Chi ci ha parlato glielo ha fatto subito notare: la sua voce, quella che via etere da anni gli aretini ascoltano, era cambiata. "Nel pomeriggio di domenica avevo perso quasi il 50 per cento. La sera non parlavo più".  Così in meno di 48 ore Pacielli è passato dal sentirsi bene al chiamare un'ambulanza. I medici lo hanno visitato e hanno constatato che l'ossigenazione del suo sangue non era buona. Così lo hanno portato all'ospedale San Donato e nel reparto Covid sono iniziati ulteriori accertamenti. 

"Ero già in grave carenza di ossigeno - racconta - e i sanitari, con grande professionalità e grande tatto mi hanno spiegato che avevo bisogno di cure". 

Poche ore dopo era sedato e intubato in terapia intensiva. E' iniziata così una lunga battaglia al virus: 13 giorni in terapia intensiva, poi circa 30 giorni di ricovero. 

"Il sistema sanitario ha funzionato - racconta Pacielli - nonostante tutte le difficoltà che porta con sé un'emergenza sanitaria, medici, infermieri e operatori socio sanitari mi hanno sempre prestato attenzione, sono stato curato in modo amorevole. E per questo vorrei ringraziarli di cuore. Nonostante non potessi ricevere visite, non mi hanno mai fatto sentire solo né tantomeno abbandonato. Io li ritengo degli eroi, hanno salvato la vita a me e a tanti altri pazienti".

Il risveglio

Pacielli ha ricostruito tutta la sua storia a posteriori, ricomponendo i vari pezzi come in un puzzle. "Quando mi hanno detto che ero rimasto sedato per 13 giorni ero incredulo - dice - mi hanno spiegato che ero in condizioni serie, che i medici non si sono dati per vinti e hanno intrapreso due diversi interventi di terapia. Poi con gioia mi hanno accolto quando mi sono risvegliato. Il momento più difficile? Quando ho capito che alcune persone, che erano in reparto con me, se ne erano andate per sempre. Allora ho realizzato davvero quanto sia pericolosa questa malattia".
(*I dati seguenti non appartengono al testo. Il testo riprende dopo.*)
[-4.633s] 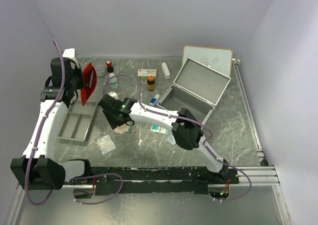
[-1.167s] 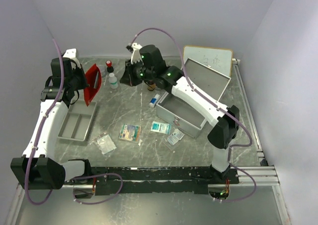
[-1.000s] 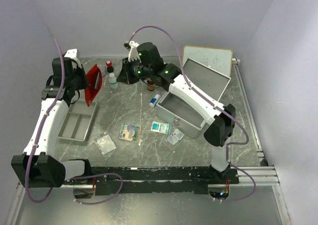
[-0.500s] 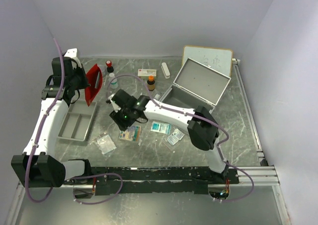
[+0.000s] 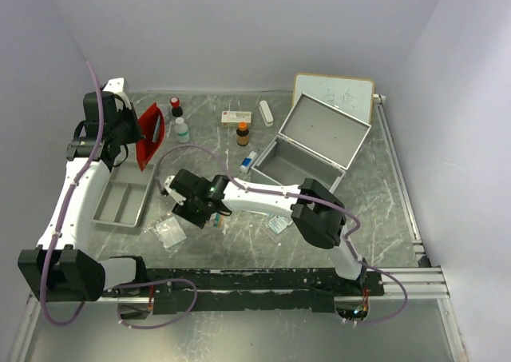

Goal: Organize the medicine kit
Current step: Pick up the medical item at the center of the board, then place the medical item at the medicine pouch.

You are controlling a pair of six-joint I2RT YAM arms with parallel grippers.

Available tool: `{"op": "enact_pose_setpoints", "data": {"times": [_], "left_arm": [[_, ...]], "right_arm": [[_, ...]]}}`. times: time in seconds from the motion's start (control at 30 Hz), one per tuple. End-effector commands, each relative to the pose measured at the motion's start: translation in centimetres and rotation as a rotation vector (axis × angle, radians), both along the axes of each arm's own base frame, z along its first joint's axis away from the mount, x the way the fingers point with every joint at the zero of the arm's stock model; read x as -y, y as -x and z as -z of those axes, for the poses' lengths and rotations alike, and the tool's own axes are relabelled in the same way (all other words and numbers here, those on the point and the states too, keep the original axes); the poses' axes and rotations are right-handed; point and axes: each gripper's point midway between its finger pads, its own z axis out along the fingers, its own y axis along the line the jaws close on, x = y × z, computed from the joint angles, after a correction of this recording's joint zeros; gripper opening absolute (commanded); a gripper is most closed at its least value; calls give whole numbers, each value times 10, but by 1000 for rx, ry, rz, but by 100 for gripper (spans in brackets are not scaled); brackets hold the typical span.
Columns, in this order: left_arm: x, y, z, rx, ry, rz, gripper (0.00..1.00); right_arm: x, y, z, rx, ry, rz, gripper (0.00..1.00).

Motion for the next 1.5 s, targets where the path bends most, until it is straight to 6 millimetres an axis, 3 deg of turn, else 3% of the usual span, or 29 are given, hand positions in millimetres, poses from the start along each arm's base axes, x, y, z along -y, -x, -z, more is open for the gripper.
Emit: {"op": "enact_pose_setpoints", "data": {"times": [0.0, 0.4, 0.5, 0.6, 0.63, 0.73, 0.83, 0.9, 0.93, 1.03, 1.13, 1.3, 1.47], "left_arm": [[1, -2, -15, 46, 3, 13, 7], [0, 0, -14, 40, -1, 12, 7], [-1, 1, -14, 39, -8, 12, 7], [0, 0, -13, 38, -6, 12, 7], [0, 0, -13, 38, -5, 12, 7], [0, 0, -13, 38, -3, 12, 7], [-1, 0, -13, 38, -12, 11, 7], [-1, 0, -14, 39, -13, 10, 7], [-1, 0, -13, 38, -11, 14, 7], [4, -3, -13, 46, 6, 31, 7], [13, -9, -16, 66, 34, 75, 7], [38, -20, -17, 54, 101, 187, 7], [52, -30, -29, 93, 130, 222, 7]], "right_arm": [[-1, -6, 17, 36, 28, -31, 48], [4, 2, 63, -19, 82, -89, 43], [7, 8, 69, -48, 94, -100, 32], [15, 13, 75, -68, 119, -106, 4], [17, 14, 76, -72, 128, -105, 0], [23, 16, 66, -93, 121, -82, 0], [13, 3, 16, -132, -5, -1, 0], [1, -13, -40, -155, -144, 67, 0], [-6, -28, -80, -170, -250, 118, 0], [-11, -65, -166, -209, -491, 226, 0], [-15, -95, -230, -228, -706, 282, 0], [-31, -121, -296, -293, -989, 299, 0], [-45, -130, -321, -374, -1157, 285, 0]]}}
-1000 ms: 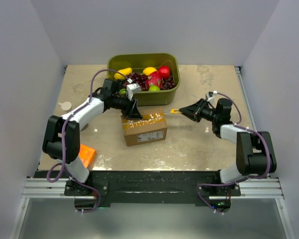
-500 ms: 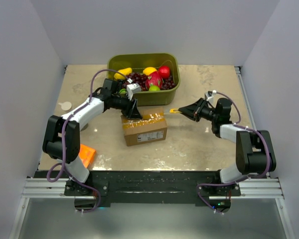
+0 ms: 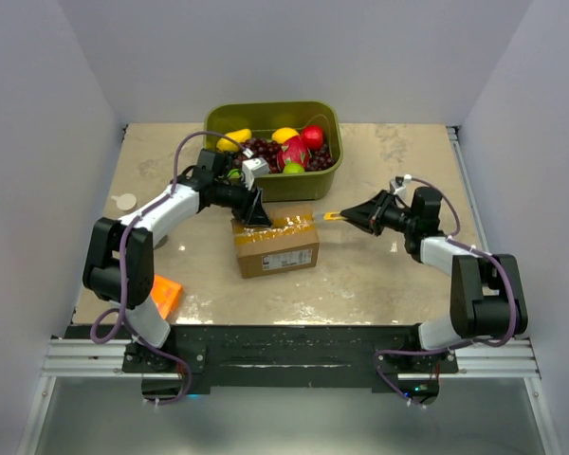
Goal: Unpack the express box
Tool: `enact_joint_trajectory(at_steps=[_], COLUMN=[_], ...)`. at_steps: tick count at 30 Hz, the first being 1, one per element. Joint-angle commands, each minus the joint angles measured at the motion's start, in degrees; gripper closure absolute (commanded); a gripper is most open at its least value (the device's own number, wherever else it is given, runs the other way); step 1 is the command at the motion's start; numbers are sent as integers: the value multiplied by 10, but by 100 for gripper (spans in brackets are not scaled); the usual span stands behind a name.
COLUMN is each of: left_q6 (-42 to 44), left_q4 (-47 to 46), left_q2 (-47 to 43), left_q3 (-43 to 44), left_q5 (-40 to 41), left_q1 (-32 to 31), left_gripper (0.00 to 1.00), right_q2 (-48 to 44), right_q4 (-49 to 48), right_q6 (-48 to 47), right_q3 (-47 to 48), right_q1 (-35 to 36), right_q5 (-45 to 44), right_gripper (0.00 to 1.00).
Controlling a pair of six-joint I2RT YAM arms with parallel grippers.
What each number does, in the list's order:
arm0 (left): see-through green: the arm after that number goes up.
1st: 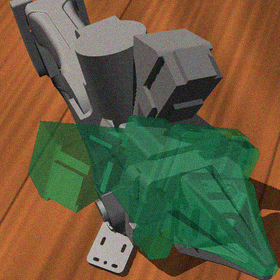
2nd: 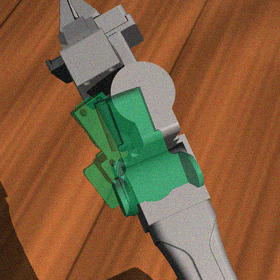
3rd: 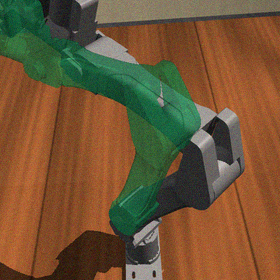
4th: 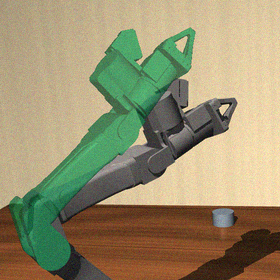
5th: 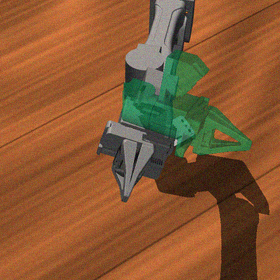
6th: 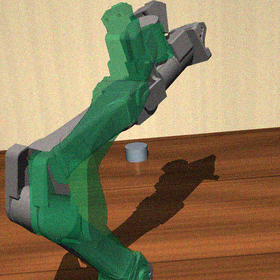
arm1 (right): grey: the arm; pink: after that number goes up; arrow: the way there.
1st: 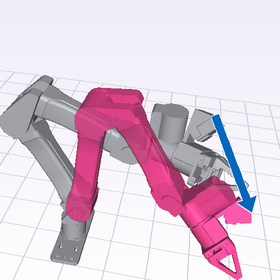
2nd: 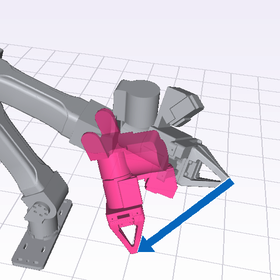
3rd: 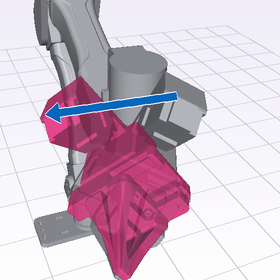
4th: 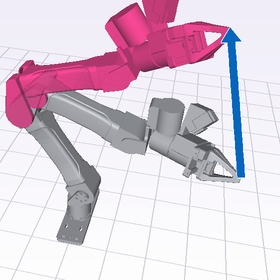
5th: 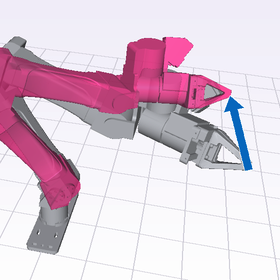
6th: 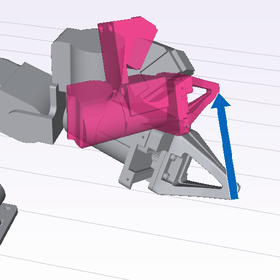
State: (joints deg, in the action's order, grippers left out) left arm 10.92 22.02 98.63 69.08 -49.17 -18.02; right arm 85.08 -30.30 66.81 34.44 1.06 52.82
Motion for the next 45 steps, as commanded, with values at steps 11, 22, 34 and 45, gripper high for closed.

Oggi Pacielli ha riacquistato quasi tutta la sua voce, ma il recupero completo sarà graduale: "Ho cinque tamponi negativi alle spalle - racconta - sono a casa e prendo i medicinali necessari. Pian piano sto tornando alla normalità e ogni giorno apprezzo i piccoli passi verso la guarigione completa. Perché la vita è sacra". 

L'appello

In ospedale con Pacielli c'erano persone di tutte le età, compresi 30enne e cinquantenni. "Questo virus è pericoloso - dice - può colpire chiunque. Io non so come l'ho contratto: penso di aver commesso qualche errore. Eppure sono stato molto, molto attento. Al lavoro, in casa, ovunque. Misuravo la febbre prima di salire sul treno per andare al lavoro, igienizzavo le mani, ho sempre tenuto la mascherina. Al rientro in casa con altrettanto scrupolo, per proteggere mia mamma che è una persona più fragile, ripetevo tutte le operazioni. Per questo dico che le precauzioni non sono mai troppe e mi rivolgo a chi pensa che il Covid non sia una cosa seria: non sottovalutatelo, fate attenzione. Sempre".